[WHAT IS BEING ASKED]: For each line below that contains the word "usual", make a copy.

[STORED DATA]:
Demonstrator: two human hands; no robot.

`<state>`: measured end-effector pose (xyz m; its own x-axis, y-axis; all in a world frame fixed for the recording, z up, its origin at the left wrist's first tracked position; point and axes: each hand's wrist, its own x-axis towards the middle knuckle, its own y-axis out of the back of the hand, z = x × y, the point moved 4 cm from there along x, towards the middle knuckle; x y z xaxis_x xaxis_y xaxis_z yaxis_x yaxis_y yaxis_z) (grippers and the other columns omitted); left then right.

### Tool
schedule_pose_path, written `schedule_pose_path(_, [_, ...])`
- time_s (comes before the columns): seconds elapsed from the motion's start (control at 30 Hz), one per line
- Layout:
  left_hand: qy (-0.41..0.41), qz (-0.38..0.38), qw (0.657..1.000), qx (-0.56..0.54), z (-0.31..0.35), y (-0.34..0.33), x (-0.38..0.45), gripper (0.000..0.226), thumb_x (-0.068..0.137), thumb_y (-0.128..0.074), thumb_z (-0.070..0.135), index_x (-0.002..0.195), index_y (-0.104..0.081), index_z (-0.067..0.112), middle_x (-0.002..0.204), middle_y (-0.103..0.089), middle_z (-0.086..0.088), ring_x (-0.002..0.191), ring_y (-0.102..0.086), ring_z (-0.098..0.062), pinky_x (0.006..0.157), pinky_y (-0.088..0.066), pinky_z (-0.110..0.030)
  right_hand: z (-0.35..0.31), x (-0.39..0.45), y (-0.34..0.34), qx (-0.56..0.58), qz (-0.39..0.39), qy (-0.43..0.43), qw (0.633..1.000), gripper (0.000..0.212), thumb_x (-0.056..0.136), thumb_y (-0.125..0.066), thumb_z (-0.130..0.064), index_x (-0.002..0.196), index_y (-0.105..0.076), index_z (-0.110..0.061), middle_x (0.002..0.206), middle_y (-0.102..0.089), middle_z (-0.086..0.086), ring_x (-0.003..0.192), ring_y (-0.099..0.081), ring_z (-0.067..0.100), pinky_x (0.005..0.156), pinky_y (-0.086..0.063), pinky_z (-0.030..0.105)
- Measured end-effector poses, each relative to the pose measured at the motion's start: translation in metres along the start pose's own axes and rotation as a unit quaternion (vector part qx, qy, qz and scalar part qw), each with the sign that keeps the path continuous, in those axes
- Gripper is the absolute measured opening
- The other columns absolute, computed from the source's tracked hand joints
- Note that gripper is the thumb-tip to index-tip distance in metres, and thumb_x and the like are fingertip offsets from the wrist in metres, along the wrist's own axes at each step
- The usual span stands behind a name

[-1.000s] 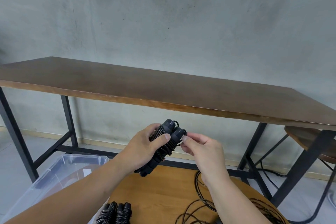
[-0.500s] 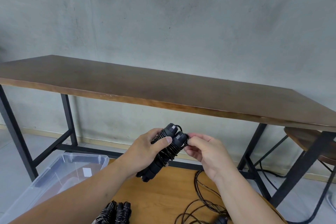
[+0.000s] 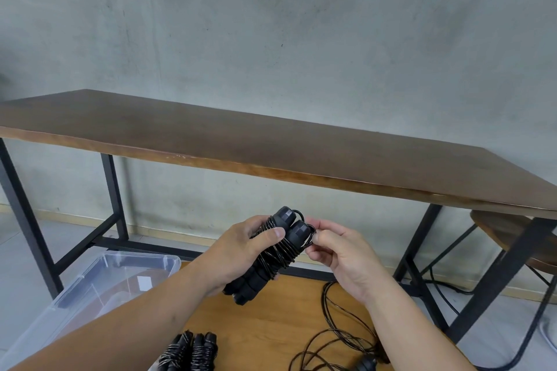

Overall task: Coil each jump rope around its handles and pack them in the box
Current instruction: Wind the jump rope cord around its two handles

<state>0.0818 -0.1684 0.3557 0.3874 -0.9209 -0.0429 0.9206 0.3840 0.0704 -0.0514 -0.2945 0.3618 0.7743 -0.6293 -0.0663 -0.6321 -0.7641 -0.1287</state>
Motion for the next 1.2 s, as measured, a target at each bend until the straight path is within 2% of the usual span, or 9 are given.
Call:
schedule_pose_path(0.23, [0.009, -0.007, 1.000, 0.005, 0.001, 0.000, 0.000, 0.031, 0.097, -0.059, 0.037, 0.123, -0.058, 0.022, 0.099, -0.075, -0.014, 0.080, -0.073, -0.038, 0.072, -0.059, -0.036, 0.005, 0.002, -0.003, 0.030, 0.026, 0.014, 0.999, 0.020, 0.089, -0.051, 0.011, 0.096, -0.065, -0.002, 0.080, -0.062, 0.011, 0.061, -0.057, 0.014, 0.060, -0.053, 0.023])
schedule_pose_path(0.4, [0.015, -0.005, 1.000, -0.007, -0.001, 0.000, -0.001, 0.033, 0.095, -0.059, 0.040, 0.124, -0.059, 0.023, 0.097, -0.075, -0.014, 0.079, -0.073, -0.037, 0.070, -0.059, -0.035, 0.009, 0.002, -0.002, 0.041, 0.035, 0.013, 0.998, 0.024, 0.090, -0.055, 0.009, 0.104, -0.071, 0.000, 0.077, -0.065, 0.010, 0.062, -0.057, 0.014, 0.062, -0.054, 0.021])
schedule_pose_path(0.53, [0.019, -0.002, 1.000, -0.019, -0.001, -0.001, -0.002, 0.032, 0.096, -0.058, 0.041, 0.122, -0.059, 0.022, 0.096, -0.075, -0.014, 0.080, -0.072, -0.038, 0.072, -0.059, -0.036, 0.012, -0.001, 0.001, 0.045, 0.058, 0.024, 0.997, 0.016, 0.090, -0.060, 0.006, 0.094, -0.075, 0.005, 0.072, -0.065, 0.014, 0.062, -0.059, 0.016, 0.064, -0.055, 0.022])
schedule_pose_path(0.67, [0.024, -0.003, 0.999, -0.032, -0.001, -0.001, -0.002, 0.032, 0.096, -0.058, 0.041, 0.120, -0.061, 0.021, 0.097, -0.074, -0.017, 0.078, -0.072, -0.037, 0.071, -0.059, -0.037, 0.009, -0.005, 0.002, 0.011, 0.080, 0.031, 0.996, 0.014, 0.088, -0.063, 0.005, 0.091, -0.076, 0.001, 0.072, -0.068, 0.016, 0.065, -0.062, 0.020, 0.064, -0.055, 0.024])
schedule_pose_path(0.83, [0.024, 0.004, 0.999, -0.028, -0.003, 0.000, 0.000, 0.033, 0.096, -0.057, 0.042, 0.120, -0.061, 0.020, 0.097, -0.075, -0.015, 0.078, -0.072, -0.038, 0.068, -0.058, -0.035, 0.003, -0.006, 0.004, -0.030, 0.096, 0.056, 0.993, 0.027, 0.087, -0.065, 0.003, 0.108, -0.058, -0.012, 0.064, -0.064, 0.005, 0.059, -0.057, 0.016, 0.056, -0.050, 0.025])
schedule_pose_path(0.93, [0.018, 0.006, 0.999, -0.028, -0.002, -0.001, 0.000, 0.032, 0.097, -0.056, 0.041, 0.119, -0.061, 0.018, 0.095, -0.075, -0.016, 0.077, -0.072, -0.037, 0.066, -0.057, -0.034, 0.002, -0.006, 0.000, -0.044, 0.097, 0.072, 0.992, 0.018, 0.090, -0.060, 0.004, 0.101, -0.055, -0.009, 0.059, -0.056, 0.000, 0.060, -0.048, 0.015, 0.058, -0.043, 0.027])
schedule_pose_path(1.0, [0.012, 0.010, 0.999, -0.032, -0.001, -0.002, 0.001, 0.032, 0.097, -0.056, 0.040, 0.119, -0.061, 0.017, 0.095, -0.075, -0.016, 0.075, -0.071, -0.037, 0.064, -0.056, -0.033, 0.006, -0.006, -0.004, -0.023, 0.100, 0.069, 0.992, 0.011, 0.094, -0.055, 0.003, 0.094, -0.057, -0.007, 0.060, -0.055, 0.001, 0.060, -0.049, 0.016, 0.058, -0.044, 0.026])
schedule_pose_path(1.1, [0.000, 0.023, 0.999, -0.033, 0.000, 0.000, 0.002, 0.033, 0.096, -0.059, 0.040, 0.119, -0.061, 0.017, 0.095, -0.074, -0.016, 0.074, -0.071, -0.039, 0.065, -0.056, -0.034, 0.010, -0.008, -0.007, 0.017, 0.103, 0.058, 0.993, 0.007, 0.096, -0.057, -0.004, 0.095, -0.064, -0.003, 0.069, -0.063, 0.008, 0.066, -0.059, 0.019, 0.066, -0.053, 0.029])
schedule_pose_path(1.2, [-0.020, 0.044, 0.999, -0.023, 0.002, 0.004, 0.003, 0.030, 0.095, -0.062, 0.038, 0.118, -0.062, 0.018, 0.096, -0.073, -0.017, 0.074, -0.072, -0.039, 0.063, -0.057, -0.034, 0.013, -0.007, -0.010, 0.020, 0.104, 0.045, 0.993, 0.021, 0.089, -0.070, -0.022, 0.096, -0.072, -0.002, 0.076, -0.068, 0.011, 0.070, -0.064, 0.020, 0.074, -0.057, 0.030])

[SOLUTION]:
- The usual span stands behind a name
Motion for the next 1.2 s, as measured, a target at each bend until the straight path is within 2% of the usual span, or 9 are given.

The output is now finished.